>>>
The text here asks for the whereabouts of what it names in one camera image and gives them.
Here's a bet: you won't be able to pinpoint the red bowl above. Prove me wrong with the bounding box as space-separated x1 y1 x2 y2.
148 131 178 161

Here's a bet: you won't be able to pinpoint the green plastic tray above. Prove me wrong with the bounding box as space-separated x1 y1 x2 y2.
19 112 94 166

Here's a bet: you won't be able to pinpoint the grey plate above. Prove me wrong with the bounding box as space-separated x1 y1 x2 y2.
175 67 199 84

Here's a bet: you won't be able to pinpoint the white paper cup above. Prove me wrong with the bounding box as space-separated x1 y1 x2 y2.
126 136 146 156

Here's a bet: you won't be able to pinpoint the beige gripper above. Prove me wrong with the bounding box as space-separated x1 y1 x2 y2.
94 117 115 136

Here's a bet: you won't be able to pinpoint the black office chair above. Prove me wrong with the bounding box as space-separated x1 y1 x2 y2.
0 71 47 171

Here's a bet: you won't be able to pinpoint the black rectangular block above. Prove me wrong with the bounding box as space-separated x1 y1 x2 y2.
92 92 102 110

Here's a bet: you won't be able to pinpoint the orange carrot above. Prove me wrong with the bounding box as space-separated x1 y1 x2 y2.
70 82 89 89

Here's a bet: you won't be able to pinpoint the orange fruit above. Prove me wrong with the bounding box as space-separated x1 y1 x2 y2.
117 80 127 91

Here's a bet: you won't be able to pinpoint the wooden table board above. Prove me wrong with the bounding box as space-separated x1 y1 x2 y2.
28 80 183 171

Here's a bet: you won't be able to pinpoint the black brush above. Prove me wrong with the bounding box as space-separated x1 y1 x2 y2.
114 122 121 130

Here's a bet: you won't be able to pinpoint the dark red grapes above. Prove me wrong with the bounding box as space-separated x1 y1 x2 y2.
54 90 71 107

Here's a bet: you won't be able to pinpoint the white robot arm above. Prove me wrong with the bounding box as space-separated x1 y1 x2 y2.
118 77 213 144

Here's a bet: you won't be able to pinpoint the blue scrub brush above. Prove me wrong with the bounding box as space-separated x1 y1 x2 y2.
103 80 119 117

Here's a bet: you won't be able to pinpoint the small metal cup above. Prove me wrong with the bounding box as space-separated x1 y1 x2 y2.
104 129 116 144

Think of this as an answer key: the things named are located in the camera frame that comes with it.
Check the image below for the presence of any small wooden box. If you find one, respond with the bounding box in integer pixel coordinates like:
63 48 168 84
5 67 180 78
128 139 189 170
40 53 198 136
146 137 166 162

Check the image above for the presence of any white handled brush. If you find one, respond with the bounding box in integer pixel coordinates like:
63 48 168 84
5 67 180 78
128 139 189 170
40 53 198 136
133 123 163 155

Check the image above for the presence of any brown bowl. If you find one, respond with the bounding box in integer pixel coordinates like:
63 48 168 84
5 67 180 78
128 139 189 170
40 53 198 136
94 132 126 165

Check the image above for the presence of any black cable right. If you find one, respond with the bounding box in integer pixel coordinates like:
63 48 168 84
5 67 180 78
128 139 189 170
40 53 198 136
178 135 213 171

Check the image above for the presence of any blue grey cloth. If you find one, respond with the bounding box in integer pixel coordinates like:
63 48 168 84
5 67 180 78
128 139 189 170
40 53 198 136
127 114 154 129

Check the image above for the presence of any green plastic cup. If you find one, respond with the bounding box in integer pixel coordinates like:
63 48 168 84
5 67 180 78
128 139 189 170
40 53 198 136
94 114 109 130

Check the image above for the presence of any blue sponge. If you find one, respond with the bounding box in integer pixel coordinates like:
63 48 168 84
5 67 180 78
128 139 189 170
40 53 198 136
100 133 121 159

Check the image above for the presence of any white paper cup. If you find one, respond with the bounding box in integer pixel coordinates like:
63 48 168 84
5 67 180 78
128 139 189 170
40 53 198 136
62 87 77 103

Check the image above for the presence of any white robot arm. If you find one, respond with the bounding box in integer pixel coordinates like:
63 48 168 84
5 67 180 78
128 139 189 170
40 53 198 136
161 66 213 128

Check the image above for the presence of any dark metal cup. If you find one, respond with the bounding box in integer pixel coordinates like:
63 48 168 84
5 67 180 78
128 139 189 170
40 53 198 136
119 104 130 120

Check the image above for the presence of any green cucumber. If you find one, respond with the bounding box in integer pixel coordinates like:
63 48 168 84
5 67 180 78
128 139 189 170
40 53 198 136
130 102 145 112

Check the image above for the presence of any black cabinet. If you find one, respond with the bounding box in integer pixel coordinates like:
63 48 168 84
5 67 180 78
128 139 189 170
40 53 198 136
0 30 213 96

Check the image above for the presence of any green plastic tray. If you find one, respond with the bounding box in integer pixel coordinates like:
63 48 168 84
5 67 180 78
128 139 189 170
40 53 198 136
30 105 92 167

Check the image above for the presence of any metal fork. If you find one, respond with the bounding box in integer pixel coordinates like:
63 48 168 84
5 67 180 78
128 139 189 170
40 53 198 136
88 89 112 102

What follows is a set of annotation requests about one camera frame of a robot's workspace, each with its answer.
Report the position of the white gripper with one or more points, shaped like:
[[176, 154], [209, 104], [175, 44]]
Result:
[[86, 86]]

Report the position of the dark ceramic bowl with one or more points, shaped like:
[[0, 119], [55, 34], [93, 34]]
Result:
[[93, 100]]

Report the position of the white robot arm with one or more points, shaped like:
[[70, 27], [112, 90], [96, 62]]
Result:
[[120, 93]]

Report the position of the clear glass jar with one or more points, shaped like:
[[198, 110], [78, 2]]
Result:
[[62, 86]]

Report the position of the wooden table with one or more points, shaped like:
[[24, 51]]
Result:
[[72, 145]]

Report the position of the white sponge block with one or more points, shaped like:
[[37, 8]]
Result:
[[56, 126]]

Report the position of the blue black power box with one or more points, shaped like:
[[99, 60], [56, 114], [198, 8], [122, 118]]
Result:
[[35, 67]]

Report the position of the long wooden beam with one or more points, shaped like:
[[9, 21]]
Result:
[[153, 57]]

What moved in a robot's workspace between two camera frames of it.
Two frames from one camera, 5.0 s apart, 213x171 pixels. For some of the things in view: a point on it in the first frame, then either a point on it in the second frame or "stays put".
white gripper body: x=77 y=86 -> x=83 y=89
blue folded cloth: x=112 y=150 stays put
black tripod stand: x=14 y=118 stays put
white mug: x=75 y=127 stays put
<<<
▸ **PROBLEM STATEMENT**
Find every line in the records above that holds the word "frames", and copy each one.

▸ **EXERCISE RESPONSE**
What moved in a robot's workspace between two camera frames of it.
Two frames from one camera, 5.0 s apart, 213x171 pixels. For some of the things in view: a point on it in the first frame, then either a point on it in the second frame or "stays put".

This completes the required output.